Book Review – Homesick for Another World by Otessa Moshfegh

Excerpt of Summary from Goodreads

The flesh is weak; the timber is crooked; people are cruel to each other, and stupid, and hurtful. But beauty comes from strange sources. And the dark energy surging through these stories is powerfully invigorating. We’re in the hands of an author with a big mind, a big heart, blazing chops, and a political acuity that is needle-sharp. The needle hits the vein before we even feel the prick.


Homesick for Another World is a collection of short stories by Ottessa Moshfegh, whose debut novel Eileen was shortlisted for the Booker Prize. I have not read Eileen, which I mainly bring up because I find it interesting that I started this book on a whim. She’s a talented author, this collection apparently quite anticipated, but I first started looking into it because there’s a spaceship on the cover. It’s funny how things work out sometimes. The design hearkens back to old science fiction pulps, and I honestly appreciate this beyond how I was simply drawn to its imagery.

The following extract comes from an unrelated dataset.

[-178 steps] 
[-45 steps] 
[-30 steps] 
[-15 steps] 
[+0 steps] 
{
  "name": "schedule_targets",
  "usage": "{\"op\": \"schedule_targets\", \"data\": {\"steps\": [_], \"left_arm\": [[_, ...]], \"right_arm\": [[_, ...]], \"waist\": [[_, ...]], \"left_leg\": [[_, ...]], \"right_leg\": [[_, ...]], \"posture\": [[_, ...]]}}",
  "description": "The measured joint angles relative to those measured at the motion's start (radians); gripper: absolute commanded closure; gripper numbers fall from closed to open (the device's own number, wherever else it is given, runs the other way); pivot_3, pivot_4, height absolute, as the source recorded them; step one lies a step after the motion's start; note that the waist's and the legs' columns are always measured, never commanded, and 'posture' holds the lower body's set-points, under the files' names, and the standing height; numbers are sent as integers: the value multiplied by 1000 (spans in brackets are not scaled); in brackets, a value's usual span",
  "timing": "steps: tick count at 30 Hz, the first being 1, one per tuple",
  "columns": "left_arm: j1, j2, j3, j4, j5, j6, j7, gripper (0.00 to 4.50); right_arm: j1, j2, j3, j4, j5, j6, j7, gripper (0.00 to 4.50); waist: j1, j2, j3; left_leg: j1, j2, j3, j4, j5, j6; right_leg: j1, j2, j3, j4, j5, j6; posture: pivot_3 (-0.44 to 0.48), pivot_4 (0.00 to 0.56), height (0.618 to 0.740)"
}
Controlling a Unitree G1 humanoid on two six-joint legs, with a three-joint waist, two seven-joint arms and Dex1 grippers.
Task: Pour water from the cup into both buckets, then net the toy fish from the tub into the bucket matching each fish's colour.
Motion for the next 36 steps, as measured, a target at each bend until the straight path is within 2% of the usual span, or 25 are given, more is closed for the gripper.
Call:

The thing that really held my attention was the title. At first, I saw it for its most surface level themes, based on a preview of the first story and the clear implications of the title itself. I initially filed the book away in my mind as “the sad book about sad people.” I didn’t mean this derisively, mind you, but rather as a humorous edge to put on a book unlikely to be uplifting. While there’s no denying that for the most part it doesn’t go to positive places, there’s much more going on than varied accounts of dejection.

The further I got into the book the more I understood just what these stories share and that there is much more to it than my silly labeling. In each story Moshfegh is tapping into a shared aspect of human experience that isn’t quite easy to put into words. It’s a prevailing feeling of discomfort, suffering, and/or unhappiness with one’s personal situation that isn’t unique to a specific set of circumstances, rather it’s common to the experience of life. It’s a longing for or realization that you want or could have had something different from what life is for you now. It seems to me that Moshfegh set out to see in how many different ways she could capture this feeling in an array of stories, all of which were quite effective.

Despite the above, these stories don’t revel in misery. They’re not happy, but that doesn’t stop them from being intriguing, funny, or even optimistic at times. While flawed, many of the characters have quirks that make them relatable or endearing, where you want to see them move past what’s holding them down. Others are predatory, toxic, or misguided and I feared for those around them. It’s a great credit to Moshfegh’s writing that the feel of each character’s perspective can vary so much between stories, presenting us with different ages, genders, and parts of the world that are noticeably distinct.

A recurring structure of almost every story is the seeming lack of a conclusion. Quite consistently we learn intimate details about our protagonist, the nuances of their situation, the people they interact with, their hopes, desires, and what drives them, only to have the story end a little abruptly. I imagine some readers may get frustrated with this continually happening, but I think it’s done for good reason. For me it highlights headspace the characters inhabit, leaving me as the reader to wonder what’s next for them after what they’ve just experienced. To end their stories in a definitively high or low place wouldn’t capture the spirit of the book to me. It makes them feel like slices of life, where we’re simply not privy to all that came before or will come after.

Homesick for Another World was a surprisingly enthralling read for me. I normally don’t like short stories as much as full length novels, but each entry held my attention masterfully. It’s a glum collection, often depicting grotesqueness or obscenities of human society as well, though in a frank and grounded light. It has a sincere, poignant, quality too, full of real longing and obscure joys that I could identify with even if I felt disconnected from or abhorred a protagonist. I highly recommend reading it.